Carbonyl-rich Porous Organic Polymers for Cobalt Adsorption from Water

Transition metals such as cobalt are necessary for various clean-energy technologies, notably electric-vehicle batteries. Global demand for these metals is therefore projected to increase exponentially in coming decades. Metal-ion adsorption from water offers many advantages over mining, as adsorption processes are energy-efficient and compatible with diverse water sources. Porous organic polymers are promising adsorbents: Their covalent nature provides thermal and chemical stability, while their porosity leads to high adsorption capacity. Here, we synthesized a series of amide-linked porous organic polymers denoted TMC-TAPM through the polymerization of a tri-functional acyl chloride monomer with a tetra-functional amine monomer, and we studied the resulting materials for cobalt capture from aqueous solution.
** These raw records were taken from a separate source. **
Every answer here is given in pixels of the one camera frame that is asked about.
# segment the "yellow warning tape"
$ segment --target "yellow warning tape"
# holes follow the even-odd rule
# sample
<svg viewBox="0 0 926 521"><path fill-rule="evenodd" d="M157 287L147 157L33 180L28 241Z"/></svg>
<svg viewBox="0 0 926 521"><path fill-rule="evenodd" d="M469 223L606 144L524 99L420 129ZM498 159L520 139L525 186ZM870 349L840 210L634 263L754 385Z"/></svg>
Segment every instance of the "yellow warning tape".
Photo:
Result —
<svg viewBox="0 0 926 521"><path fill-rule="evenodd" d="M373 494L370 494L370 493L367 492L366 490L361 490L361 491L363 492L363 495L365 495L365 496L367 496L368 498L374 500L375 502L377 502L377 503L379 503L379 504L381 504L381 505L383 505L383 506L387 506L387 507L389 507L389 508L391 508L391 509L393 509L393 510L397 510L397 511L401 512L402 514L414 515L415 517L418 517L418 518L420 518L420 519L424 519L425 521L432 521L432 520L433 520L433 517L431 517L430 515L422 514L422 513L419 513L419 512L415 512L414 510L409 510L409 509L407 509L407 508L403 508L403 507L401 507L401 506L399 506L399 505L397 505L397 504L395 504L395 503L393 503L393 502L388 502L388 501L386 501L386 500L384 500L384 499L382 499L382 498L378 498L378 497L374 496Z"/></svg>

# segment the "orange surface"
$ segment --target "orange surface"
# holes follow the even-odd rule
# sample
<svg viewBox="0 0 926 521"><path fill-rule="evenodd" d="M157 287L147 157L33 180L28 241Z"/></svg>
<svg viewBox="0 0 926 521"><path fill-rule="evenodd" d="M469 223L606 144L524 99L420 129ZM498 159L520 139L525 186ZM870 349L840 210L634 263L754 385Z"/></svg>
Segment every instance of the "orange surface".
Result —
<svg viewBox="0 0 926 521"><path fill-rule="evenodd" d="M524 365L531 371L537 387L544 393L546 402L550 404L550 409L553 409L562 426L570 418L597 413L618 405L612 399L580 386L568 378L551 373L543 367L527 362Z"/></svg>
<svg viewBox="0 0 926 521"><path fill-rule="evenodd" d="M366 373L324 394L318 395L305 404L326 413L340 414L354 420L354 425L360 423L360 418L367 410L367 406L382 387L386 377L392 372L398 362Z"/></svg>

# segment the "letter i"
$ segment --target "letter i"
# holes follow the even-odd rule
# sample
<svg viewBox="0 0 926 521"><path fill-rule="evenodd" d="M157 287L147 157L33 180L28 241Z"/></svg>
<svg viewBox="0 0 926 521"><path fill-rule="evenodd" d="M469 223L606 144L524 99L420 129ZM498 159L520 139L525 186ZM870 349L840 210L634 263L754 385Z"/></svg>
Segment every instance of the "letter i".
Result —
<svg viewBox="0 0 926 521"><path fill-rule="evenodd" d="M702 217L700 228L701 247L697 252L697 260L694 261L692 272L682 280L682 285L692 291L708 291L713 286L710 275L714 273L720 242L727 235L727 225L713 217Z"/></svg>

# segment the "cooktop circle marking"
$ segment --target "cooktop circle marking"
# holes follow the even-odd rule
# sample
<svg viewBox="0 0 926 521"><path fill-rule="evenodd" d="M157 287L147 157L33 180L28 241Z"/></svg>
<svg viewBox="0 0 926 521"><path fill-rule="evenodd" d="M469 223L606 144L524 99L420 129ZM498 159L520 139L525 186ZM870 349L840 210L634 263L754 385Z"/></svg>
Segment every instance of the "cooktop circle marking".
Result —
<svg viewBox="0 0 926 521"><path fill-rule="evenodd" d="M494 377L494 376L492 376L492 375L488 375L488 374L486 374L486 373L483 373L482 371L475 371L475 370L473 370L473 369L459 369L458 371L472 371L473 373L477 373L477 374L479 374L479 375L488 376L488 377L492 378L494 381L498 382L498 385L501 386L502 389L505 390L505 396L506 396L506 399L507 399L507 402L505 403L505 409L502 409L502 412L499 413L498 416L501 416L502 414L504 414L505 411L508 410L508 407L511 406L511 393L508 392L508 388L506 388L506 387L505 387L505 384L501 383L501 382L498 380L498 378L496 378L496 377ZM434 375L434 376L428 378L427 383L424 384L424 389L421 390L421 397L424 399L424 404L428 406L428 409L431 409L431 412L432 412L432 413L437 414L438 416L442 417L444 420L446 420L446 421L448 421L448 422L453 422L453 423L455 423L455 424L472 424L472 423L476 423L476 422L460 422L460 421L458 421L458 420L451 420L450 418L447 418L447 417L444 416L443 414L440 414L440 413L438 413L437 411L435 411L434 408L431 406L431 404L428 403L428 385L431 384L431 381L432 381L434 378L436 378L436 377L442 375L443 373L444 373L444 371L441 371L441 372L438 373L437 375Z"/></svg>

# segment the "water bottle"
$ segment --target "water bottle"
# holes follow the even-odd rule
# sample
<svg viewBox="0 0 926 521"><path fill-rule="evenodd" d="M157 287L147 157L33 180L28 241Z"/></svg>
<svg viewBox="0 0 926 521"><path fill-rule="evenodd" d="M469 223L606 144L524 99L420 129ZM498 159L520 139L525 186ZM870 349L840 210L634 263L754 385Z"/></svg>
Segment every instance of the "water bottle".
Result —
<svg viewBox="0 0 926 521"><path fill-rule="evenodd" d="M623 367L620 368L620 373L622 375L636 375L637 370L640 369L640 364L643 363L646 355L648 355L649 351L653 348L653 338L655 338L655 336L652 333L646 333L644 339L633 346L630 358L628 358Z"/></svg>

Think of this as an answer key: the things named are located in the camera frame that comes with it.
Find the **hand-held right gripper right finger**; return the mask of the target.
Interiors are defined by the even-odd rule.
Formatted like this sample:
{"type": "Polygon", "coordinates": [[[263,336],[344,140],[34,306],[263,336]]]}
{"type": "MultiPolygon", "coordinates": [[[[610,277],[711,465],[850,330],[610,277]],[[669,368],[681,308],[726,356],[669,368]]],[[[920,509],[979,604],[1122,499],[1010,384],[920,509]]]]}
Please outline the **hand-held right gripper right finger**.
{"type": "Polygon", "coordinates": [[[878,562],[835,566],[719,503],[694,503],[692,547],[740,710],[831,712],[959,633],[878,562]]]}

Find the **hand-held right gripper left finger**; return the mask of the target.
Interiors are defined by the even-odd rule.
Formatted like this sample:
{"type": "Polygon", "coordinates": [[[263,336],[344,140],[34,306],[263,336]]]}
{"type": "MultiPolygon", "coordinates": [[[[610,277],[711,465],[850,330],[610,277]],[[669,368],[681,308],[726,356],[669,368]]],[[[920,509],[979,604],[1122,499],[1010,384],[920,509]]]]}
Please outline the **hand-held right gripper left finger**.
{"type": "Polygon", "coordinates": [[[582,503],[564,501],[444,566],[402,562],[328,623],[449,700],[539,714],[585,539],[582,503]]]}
By controlling monomer stoichiometry during synthesis, we obtained materials with varying amounts of carbonyl or amino groups. The materials with increasing carbonyl content showed increasing cobalt adsorption capacities, with measured adsorption capacities up to 50 mg Co g-1. Cobalt adsorption capacity was observed to plateau past a certain stoichiometric ratio, indicating an optimal monomer stoichiometry of 1.5-fold excess acyl chlorides relative to amines. The captured cobalt could be desorbed to yield a re-activated adsorbent capable of repeated adsorption cycles, without loss in performance. These results provide design rules for the synthesis of robust, high-capacity transition metal adsorbents. By controlling the ratio of end groups in a series of porous organic polymers, we maximized their cobalt adsorption capacity.